* [Exercise prompt] Show only those lines of the entries where the string "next" is found.

______

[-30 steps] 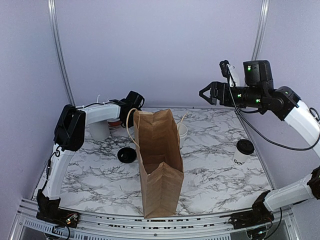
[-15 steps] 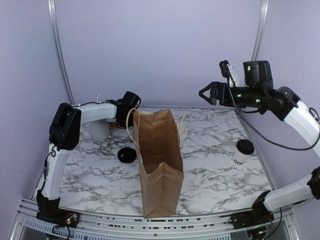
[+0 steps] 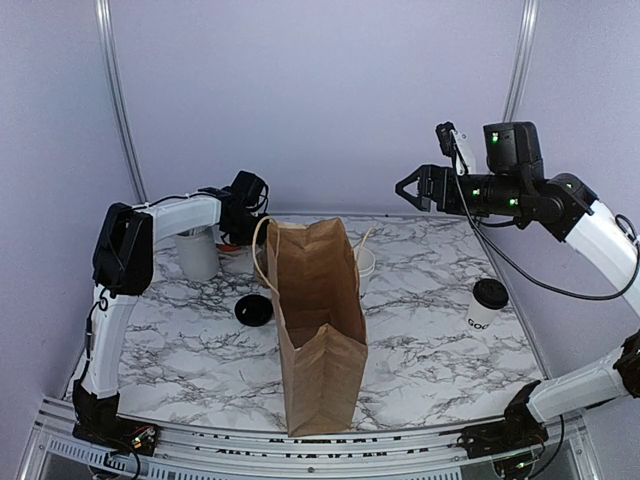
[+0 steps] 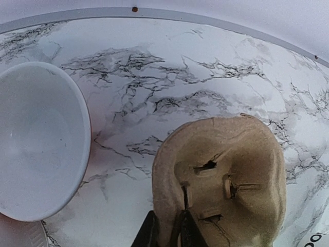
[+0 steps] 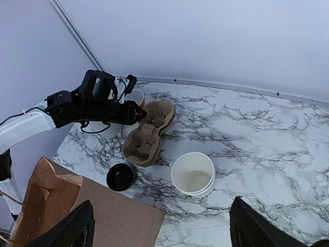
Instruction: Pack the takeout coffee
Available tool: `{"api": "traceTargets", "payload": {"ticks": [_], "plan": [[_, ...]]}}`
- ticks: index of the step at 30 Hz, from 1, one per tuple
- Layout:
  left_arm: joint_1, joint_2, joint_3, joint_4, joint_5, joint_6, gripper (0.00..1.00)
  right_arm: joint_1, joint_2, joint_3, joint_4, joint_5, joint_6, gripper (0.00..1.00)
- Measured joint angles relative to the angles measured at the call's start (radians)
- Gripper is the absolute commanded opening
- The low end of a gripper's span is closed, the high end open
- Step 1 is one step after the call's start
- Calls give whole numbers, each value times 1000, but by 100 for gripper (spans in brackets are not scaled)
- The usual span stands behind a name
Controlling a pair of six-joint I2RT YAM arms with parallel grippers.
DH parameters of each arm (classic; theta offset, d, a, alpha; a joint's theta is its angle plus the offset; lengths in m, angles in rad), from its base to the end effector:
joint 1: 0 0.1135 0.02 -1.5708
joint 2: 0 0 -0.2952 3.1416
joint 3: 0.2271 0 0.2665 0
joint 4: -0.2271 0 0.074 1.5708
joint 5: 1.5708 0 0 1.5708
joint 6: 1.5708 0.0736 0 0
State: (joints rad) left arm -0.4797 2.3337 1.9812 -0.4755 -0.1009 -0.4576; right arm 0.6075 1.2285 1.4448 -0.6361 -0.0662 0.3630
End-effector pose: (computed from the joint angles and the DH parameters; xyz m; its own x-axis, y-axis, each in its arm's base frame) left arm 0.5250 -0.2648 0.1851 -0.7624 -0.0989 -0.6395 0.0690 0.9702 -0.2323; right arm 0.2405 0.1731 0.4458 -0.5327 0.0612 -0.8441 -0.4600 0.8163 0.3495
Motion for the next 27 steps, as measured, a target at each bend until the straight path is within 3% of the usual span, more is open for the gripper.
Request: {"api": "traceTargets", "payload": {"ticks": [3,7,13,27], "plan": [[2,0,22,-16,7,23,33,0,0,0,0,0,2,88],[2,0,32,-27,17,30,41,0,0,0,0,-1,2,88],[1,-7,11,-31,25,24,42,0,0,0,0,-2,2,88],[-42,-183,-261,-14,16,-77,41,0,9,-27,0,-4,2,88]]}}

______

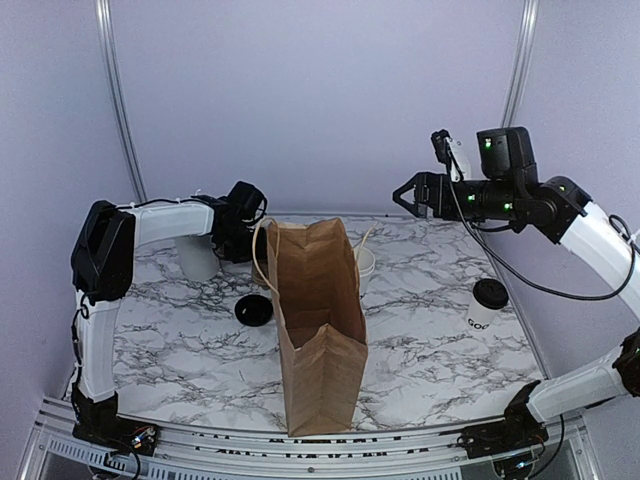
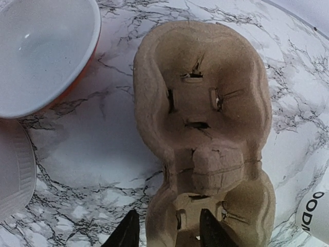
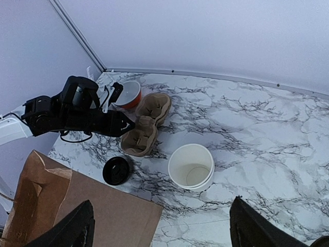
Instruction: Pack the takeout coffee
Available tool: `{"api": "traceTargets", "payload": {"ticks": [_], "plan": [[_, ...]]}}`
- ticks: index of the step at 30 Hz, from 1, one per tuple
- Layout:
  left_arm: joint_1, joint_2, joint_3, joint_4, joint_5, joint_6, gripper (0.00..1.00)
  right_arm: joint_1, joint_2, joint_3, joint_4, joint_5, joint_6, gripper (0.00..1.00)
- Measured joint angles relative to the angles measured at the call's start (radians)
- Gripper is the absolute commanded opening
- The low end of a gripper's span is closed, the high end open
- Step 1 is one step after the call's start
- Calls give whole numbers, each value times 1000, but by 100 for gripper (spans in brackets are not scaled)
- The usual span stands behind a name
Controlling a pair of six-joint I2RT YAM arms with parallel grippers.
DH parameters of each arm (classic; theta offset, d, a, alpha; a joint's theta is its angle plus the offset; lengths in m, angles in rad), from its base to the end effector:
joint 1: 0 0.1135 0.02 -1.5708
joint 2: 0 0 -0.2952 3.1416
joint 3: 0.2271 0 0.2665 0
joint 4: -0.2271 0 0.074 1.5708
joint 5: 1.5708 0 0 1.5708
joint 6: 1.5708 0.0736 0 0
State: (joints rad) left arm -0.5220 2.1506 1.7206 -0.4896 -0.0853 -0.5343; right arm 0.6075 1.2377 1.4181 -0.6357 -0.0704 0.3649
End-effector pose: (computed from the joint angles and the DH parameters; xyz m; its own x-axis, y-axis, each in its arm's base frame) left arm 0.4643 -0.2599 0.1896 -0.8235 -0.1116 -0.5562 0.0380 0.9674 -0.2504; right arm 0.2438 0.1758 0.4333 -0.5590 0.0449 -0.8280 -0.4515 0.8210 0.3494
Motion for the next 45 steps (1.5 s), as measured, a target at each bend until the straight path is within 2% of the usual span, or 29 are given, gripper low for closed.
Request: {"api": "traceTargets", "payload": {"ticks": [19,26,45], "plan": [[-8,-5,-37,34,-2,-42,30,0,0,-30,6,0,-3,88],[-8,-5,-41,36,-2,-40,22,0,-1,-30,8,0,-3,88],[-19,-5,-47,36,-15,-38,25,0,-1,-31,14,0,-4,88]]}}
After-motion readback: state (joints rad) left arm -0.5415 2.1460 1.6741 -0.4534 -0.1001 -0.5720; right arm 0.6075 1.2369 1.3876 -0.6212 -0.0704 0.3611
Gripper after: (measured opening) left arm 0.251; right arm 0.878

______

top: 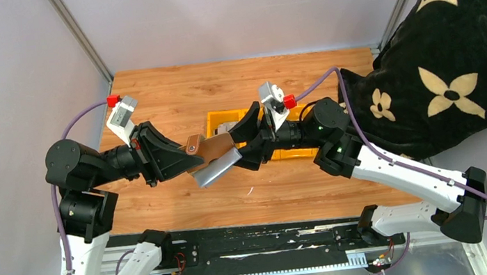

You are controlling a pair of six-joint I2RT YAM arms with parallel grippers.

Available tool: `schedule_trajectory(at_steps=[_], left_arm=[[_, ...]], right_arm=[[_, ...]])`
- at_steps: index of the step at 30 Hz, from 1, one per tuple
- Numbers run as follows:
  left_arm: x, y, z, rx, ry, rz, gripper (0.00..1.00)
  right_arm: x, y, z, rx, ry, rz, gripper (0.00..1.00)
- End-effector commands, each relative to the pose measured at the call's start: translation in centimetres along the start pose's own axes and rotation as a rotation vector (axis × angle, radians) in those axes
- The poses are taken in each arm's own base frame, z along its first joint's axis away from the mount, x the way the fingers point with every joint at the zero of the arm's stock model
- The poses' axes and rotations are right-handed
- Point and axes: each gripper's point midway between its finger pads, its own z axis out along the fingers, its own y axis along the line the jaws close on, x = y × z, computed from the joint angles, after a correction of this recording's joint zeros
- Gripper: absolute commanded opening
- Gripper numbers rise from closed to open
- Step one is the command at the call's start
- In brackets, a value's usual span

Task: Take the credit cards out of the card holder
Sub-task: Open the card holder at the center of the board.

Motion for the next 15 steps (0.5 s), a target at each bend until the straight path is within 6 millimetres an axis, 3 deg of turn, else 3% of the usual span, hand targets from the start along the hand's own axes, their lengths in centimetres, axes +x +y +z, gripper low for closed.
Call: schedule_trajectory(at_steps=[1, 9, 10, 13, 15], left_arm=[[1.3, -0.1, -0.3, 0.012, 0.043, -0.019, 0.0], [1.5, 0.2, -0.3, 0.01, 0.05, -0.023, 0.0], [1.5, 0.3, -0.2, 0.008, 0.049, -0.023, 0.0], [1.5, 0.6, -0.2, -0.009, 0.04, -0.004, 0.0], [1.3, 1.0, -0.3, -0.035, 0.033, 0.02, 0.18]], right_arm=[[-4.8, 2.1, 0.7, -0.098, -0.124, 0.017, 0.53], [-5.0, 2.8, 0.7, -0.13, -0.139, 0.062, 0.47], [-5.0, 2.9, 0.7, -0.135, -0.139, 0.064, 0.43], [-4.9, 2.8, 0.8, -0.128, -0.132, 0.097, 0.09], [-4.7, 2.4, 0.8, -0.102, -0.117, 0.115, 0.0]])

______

* [Response below]
Motion for the next 27 steps, as measured, a target at each bend until the straight path is within 3% of the usual span, more is open for the gripper.
Motion for the next 45 steps (1.5 s), as measured, a target at each bend until the straight path is within 2% of the usual span, or 29 are given, gripper low for closed.
Motion for the next 15 steps (0.5 s), a target at each bend until the straight path is within 6 millimetres an axis, 3 deg of turn, else 3% of the usual span, hand targets from the start along the hand's own axes, their lengths in centimetres, axes +x +y +z, gripper low for closed.

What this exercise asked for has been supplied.